WHAT THIS TASK INVOLVES:
Write out a word-for-word repetition of the lines that come before the line containing "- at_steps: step" in the listing below, along with that line itself, omitting pictures.

DATA EXTRACT:
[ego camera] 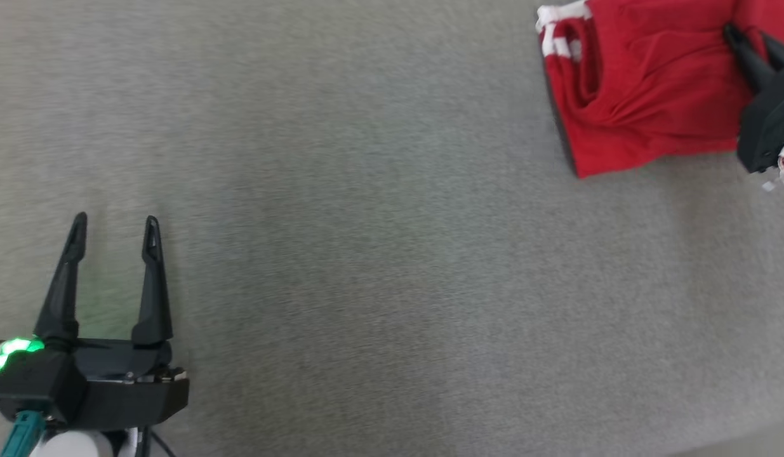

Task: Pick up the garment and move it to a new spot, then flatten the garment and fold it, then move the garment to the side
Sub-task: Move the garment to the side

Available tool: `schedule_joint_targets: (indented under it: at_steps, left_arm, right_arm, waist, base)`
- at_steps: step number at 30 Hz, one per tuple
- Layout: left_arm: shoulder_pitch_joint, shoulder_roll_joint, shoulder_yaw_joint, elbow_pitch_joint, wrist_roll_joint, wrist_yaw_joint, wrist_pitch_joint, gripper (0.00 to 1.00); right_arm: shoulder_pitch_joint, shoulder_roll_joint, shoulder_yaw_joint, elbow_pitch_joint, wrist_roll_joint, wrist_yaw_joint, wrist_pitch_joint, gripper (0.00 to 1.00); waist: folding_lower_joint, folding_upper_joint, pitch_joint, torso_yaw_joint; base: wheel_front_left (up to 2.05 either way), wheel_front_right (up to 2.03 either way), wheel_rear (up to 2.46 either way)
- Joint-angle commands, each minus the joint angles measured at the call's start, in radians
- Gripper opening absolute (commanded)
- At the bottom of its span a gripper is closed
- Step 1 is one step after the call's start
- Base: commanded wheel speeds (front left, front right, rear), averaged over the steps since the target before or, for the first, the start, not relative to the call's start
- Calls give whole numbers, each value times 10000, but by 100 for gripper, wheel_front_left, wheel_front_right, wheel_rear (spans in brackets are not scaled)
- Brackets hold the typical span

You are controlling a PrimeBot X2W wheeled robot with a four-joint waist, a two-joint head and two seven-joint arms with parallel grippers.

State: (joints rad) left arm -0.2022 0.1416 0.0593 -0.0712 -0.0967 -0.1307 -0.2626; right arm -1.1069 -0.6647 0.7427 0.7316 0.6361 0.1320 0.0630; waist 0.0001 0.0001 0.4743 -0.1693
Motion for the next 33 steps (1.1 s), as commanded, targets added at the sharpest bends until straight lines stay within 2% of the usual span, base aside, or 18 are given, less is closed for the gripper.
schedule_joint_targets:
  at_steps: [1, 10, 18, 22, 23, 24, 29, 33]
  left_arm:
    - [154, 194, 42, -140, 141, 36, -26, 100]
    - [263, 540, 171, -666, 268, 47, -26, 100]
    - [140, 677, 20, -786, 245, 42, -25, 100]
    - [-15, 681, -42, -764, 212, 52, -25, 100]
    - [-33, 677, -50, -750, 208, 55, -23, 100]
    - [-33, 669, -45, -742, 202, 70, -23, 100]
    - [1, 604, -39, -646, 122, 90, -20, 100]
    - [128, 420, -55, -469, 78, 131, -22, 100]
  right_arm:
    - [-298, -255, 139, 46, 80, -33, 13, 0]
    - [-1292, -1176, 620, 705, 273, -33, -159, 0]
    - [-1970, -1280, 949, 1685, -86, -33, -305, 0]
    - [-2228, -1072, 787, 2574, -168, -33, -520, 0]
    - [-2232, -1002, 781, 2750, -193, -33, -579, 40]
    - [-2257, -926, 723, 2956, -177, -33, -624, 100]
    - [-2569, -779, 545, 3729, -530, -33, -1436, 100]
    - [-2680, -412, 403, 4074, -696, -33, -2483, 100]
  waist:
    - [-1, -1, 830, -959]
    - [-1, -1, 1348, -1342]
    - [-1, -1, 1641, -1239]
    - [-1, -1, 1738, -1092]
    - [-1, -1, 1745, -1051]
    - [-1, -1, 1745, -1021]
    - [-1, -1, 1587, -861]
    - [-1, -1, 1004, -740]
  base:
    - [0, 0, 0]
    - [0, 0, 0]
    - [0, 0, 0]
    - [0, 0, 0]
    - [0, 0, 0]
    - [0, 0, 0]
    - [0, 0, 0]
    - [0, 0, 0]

SOLUTION:
[ego camera] 

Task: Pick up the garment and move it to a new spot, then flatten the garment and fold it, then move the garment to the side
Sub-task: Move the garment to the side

Available tool: `schedule_joint_targets: (indented under it: at_steps, left_arm, right_arm, waist, base)`
- at_steps: step number at 30 Hz, one per tuple

Here the exercise is finished.